Build a Marriage that Goes the Distance
- Monday, June 30, 2008
In third gear, you mutually agree to pursue the possibility of marriage. Seek advice from mentors; read books about marriage; pray together; get to know each other’s families; open up about your life, hurts, and dreams; and talk about your possible future. But keep in mind that while you’re exposing your heart, you must still guard your sexual integrity. Pray regularly for God’s help to do so. Pay attention to whatever warning signals you see that could cause significant problems in marriage. Be willing to either break up or tackle the challenging work required to deal with baggage – both your own, and that carried by the other person.
Once you both agree that God is directing you toward marriage, you can enter fourth gear: engagement. During your engagement, focus much more on planning your marriage than on simply planning your wedding. Discuss such important topics as: career choices, living arrangements after marriage, financial management, bearing and raising children, choosing a church in which to serve, and how you each hope to grow spiritually together. Be sure to keep guarding your sexual integrity, so you won’t have regrets once you’re married. At the right time, enjoy proceeding to fifth gear: marriage.
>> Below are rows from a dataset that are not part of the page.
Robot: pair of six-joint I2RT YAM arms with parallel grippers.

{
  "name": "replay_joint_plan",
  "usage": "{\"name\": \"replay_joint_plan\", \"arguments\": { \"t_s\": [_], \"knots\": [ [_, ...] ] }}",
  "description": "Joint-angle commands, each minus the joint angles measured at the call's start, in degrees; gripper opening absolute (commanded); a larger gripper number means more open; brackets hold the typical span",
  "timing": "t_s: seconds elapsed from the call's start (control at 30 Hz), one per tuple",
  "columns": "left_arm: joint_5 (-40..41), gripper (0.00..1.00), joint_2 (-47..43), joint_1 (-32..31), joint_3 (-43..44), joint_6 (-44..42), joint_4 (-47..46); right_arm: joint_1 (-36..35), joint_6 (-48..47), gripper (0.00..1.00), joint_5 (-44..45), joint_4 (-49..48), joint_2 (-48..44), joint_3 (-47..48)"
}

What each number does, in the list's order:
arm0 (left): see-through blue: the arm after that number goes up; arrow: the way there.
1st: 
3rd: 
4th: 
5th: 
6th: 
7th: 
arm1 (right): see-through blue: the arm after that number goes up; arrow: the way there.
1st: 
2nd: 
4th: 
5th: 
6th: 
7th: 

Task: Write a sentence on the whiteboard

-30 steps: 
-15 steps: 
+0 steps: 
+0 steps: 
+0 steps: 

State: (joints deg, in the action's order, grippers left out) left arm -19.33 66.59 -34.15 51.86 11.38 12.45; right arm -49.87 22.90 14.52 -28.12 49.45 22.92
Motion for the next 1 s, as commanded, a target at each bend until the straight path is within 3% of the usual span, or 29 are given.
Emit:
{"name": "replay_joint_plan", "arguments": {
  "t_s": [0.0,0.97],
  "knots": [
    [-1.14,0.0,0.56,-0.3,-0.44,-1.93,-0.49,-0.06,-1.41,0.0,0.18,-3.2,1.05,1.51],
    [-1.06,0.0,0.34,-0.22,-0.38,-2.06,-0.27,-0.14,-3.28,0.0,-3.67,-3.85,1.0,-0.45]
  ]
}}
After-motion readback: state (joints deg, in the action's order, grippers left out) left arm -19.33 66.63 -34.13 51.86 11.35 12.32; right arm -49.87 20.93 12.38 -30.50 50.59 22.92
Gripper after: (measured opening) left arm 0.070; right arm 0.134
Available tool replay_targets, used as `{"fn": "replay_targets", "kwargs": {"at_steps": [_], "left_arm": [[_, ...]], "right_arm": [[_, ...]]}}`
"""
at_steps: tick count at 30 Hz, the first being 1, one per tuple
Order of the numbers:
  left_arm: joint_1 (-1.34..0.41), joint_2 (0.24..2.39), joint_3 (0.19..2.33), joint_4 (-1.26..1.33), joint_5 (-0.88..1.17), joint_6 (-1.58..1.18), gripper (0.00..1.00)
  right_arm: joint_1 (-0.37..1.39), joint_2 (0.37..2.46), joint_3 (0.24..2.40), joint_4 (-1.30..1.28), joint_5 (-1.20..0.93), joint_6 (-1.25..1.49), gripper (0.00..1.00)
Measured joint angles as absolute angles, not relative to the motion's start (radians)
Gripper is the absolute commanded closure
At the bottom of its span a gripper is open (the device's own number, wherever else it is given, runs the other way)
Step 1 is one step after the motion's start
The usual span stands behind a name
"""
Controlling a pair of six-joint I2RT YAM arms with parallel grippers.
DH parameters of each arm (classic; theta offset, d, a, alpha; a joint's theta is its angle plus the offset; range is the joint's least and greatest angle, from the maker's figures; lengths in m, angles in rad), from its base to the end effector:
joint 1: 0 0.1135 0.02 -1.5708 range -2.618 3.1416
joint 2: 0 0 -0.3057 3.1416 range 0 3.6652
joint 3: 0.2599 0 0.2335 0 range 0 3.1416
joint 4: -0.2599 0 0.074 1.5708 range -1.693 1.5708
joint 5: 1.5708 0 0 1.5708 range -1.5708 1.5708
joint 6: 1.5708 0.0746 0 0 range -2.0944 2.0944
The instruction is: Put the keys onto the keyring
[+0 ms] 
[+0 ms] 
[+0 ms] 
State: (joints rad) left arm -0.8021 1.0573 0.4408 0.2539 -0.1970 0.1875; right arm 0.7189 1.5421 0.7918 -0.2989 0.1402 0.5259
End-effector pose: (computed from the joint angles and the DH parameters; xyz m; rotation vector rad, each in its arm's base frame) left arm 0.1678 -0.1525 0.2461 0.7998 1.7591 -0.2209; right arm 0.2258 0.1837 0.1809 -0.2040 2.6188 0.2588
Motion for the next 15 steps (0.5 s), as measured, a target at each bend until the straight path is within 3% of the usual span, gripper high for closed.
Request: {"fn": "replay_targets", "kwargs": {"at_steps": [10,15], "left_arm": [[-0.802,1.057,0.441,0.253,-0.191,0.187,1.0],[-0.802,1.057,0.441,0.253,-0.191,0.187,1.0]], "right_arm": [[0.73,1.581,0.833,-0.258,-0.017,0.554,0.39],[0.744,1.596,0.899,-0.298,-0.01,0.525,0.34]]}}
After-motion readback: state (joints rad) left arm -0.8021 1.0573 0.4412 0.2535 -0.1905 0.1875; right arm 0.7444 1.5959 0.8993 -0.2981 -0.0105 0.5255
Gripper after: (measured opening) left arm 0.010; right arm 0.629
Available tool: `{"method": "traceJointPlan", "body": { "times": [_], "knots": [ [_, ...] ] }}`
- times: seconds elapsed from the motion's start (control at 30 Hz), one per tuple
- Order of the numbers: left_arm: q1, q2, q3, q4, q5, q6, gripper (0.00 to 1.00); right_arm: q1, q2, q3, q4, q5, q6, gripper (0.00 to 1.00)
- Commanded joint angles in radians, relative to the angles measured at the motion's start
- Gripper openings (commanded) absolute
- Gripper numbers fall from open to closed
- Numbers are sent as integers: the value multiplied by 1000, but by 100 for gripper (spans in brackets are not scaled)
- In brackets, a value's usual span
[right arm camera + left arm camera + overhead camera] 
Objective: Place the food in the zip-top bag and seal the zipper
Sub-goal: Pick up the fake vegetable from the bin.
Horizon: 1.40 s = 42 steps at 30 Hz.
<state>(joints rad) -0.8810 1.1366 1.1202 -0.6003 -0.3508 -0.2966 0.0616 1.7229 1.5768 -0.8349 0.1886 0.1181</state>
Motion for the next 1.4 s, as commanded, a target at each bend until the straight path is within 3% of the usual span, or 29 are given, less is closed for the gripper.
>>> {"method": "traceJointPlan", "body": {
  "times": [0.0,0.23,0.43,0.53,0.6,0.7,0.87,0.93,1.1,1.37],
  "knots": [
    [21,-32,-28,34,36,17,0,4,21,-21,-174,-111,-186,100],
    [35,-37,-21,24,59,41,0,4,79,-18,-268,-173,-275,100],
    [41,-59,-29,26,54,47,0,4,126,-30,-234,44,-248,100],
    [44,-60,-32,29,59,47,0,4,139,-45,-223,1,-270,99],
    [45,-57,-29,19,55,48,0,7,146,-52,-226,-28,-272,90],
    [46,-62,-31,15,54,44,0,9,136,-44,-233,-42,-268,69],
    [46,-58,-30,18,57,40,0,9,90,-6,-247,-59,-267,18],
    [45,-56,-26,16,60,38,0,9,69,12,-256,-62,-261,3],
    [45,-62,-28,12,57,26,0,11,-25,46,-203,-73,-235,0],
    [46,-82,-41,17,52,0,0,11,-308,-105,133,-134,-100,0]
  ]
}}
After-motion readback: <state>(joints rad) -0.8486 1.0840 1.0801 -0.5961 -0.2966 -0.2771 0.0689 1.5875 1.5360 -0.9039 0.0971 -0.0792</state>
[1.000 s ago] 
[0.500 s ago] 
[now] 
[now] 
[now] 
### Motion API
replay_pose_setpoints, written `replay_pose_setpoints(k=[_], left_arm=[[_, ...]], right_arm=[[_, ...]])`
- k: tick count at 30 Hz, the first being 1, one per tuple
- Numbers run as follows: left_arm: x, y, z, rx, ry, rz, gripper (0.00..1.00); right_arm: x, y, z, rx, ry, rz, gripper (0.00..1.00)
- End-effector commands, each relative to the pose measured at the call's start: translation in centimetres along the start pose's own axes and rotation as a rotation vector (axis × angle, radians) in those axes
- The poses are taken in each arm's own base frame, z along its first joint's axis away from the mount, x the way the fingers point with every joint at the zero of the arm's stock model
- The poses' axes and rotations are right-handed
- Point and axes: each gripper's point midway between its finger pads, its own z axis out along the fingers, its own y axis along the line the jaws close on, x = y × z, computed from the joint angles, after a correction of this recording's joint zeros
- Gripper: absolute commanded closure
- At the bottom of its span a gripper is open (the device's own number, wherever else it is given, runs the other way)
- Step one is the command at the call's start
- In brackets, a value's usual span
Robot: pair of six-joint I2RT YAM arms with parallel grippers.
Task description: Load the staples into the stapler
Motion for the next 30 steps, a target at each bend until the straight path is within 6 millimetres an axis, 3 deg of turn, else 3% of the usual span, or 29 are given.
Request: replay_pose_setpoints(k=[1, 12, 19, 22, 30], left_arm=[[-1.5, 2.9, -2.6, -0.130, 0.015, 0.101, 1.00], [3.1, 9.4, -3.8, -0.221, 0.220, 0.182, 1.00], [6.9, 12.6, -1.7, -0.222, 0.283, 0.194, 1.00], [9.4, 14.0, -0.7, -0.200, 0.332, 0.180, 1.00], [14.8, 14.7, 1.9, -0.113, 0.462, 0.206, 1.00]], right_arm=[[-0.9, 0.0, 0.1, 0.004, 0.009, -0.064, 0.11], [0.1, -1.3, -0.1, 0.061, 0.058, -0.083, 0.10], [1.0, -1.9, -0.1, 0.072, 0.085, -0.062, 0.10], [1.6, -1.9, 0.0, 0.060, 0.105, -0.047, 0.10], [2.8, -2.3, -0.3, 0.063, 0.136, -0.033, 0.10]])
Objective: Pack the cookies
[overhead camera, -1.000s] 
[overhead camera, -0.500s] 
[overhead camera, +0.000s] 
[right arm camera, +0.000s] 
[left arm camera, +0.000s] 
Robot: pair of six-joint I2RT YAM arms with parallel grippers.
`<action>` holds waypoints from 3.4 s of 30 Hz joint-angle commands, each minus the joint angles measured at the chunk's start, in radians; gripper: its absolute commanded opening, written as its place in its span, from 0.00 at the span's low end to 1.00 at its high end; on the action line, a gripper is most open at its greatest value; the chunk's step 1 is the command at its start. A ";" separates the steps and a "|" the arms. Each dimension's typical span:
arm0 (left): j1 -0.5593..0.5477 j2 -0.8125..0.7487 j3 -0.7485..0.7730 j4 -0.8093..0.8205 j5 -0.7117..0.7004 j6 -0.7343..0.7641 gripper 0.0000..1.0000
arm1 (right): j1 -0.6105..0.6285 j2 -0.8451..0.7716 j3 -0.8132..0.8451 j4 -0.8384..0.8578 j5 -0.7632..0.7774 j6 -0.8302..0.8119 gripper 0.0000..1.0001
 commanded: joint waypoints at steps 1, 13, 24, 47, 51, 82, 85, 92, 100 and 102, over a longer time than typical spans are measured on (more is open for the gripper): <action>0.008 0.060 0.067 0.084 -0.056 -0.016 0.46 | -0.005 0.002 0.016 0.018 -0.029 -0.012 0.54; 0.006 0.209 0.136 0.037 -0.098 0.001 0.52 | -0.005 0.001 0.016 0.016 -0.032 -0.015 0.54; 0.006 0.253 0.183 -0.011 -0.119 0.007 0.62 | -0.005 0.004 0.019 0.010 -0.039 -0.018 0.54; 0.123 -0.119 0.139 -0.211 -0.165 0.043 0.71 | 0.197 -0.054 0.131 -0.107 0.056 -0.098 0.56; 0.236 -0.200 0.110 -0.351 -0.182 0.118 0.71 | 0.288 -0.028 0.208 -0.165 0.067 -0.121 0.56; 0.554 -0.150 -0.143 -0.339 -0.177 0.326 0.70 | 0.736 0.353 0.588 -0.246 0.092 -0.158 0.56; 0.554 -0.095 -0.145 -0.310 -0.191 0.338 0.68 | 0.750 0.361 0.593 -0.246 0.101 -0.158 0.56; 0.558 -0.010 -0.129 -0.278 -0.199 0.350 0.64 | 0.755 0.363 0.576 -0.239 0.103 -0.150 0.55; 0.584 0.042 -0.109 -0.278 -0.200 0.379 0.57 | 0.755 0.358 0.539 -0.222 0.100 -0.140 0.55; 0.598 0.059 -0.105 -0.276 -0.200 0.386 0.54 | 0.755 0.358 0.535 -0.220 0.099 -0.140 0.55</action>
Guard your sexual integrity. Protecting yourselves sexually before you get married will help you enjoy the best sex life once you’re married. Consider the physical and emotional damage that occurs with premarital sex, and resolve not to suffer the spiritual damage it brings: the loss of God’s blessing. Consider the many benefits that can come from waiting until marriage to have sex, including: learning to be faithful (if you can keep your promise to God, you’re likely to be able to keep your marriage vows to your spouse), honoring your future spouse, learning how to enjoy sex without an element of danger, and writing an inspiring love story to share with others. Set boundaries to help you and the other person avoid compromising your sexual integrity: no sleepovers, no undressing, no deep conversations late at night, etc. Pursue God’s healing for any emotional wounds you might have suffered in any previous relationships that weren’t healthy. Guard your eyes, capture sinful thoughts, run from temptation, invite others to hold you accountable, state your standards upfront in dating relationships, spend time with people who are honoring God, and repent quickly after you fail in any way in your quest to guard your sexual integrity.
Don’t play house. If you think that moving in together may improve your odds of a successful marriage, you’re wrong. Statistics show that only 40 percent of people who live together actually get married, and the divorce rate for people who live together before marriage is at least 33 percent higher than for those who don’t. Don’t compromise your standards by living together before marriage, or you’ll end up compromising your relationship. If you’ve already moved in together, move out and stop having sex right away. Understand that sex affects your emotions so powerfully that it clouds your judgment, making it possible for both of you to feel like your relationship is right without it actually being right. Take a cooling-off period and use that time to have God reclaim your mind and emotions, helping you discern whether or not your boyfriend or girlfriend is truly right for you. Promise each other that you’ll never ask each other to compromise, you won’t hurt each other’s relationships with God, and – if God leads you to – you’ll commit to a lifelong marriage together. Keep in mind that being involved and being committed are completely different. Pursue only God’s best for your relationship.
Break up when you need to do so. Don’t avoid or delay breaking up when it becomes clear that a person with whom you’re in a relationship you’re in isn’t God’s best for you. If you’re worried about hurting the other person’s feelings, just remember that it’s far kinder to break up now than it is to have him or her continue to invest time and emotions in a relationship that won’t lead to marriage. Look for warning signs that let you know it could be time to break up: like someone who lives consistently without integrity, someone who draws you away from God and into sin, someone who your friends and parents are opposed to you dating, someone who has bad relationships with his or her own parents, someone who doesn’t maintain any long-term friendships, someone who is obviously drifting away or running from God, someone who’s overly jealous, someone whose finances are a mess, someone who often tears you down instead of encouraging you, someone who’s prideful, and someone to whom your attraction isn’t growing. When breaking up, talk in person rather than just over the phone or in writing. Tell the truth, lovingly. Afterward, limit your contact so you won’t be tempted to restart a relationship that isn’t best for you. Make time to grieve the relationship, stay active, and expect that, in time, you’ll heal.